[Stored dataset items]
========
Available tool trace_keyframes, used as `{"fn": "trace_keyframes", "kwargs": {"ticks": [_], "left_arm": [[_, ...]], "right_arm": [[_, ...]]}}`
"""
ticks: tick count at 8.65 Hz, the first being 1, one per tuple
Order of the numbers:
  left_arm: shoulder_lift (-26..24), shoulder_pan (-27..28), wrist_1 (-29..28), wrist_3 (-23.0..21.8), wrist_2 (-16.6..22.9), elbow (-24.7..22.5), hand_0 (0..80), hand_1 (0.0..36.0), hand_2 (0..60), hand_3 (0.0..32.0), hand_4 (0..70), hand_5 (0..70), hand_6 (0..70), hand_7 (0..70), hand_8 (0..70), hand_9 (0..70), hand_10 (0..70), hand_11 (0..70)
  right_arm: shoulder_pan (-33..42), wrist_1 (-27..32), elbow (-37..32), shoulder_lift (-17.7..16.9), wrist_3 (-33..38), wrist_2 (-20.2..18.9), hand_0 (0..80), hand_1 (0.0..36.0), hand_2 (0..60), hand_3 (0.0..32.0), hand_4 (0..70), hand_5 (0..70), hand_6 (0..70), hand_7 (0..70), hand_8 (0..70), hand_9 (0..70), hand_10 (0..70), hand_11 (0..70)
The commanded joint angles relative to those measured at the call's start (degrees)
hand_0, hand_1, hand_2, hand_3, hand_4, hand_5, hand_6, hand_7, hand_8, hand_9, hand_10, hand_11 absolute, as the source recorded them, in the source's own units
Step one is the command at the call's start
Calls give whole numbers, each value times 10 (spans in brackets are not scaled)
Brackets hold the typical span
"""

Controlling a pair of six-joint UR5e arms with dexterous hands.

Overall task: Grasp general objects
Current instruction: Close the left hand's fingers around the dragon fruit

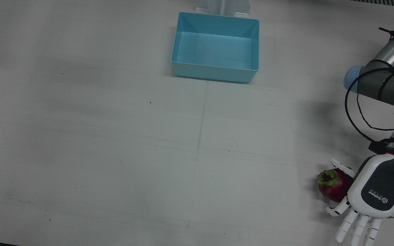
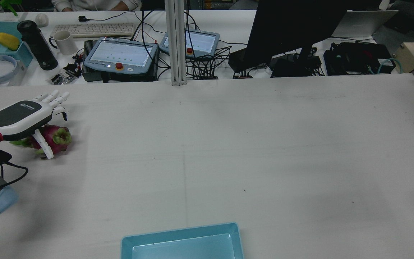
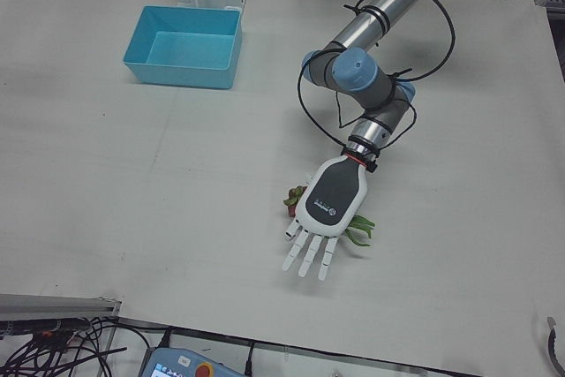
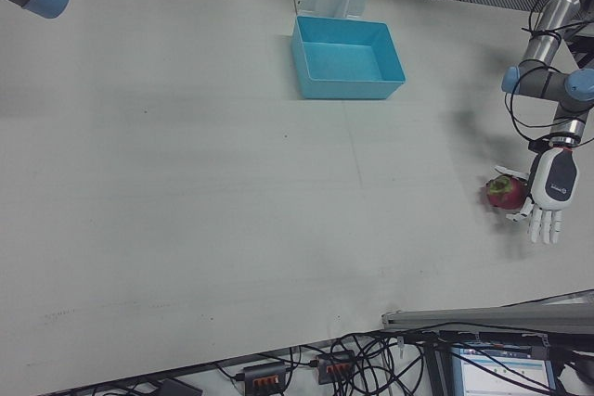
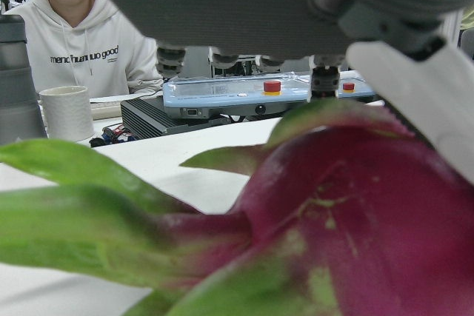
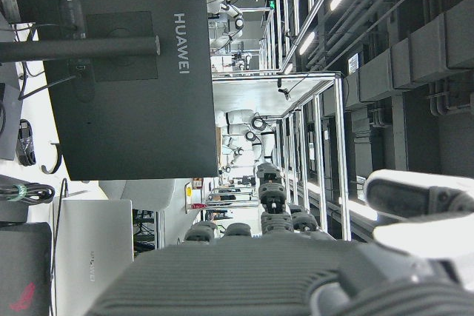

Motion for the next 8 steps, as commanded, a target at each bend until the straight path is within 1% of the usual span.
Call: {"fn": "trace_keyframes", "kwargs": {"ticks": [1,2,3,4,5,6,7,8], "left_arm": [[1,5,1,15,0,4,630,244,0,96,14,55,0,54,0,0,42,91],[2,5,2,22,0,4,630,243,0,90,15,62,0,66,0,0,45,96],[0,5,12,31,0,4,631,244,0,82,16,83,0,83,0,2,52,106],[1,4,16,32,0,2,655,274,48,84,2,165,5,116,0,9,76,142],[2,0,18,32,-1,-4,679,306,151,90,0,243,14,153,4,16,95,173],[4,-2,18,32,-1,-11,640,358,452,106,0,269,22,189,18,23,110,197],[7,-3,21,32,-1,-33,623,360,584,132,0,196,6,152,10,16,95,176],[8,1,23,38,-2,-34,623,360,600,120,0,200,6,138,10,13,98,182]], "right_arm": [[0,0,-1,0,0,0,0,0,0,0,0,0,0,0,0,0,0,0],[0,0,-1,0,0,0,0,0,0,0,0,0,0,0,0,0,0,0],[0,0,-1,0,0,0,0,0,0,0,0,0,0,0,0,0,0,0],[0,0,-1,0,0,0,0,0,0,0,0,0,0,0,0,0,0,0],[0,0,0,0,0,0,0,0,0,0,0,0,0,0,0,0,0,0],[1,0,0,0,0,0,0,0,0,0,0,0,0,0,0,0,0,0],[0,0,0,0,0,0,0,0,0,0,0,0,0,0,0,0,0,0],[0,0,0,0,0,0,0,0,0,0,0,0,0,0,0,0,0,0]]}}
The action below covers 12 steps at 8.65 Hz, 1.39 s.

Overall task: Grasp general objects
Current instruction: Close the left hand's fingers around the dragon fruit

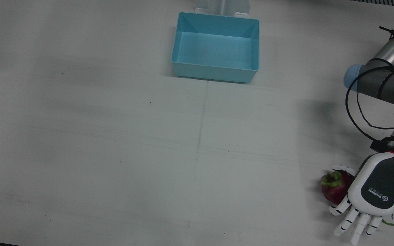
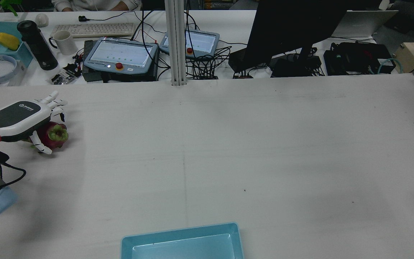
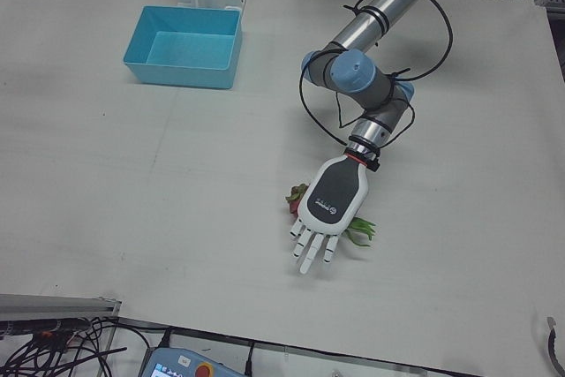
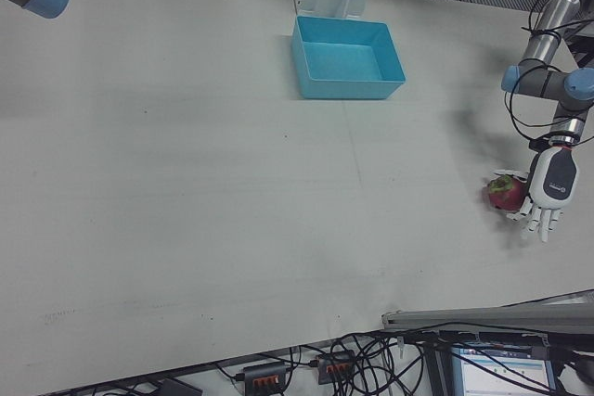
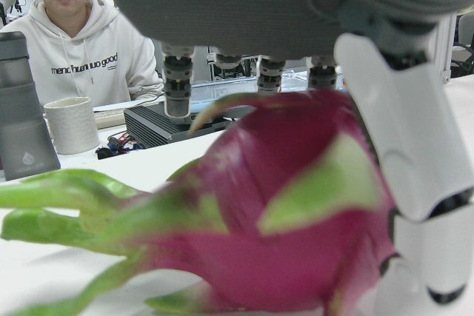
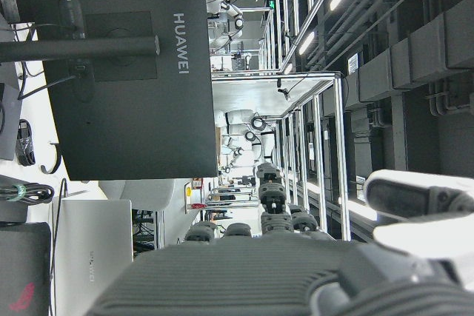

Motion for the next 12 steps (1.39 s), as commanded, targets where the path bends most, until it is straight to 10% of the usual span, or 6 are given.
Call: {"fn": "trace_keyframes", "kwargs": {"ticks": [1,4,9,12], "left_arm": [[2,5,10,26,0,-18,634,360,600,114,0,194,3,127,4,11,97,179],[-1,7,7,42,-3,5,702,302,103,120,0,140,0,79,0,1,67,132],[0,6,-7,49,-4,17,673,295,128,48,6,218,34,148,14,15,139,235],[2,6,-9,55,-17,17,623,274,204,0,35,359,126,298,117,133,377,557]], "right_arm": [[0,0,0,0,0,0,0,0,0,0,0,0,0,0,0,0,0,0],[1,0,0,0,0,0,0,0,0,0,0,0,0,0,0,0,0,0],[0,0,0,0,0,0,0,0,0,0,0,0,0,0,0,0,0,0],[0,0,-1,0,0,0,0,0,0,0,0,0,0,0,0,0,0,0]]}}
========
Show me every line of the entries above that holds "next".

Motion for the next 8 steps, as commanded, a target at each bend until the straight path is within 1% of the usual span.
Motion for the next 12 steps (1.39 s), as commanded, targets where the path bends most, until it is straight to 10% of the usual span, or 6 are given.

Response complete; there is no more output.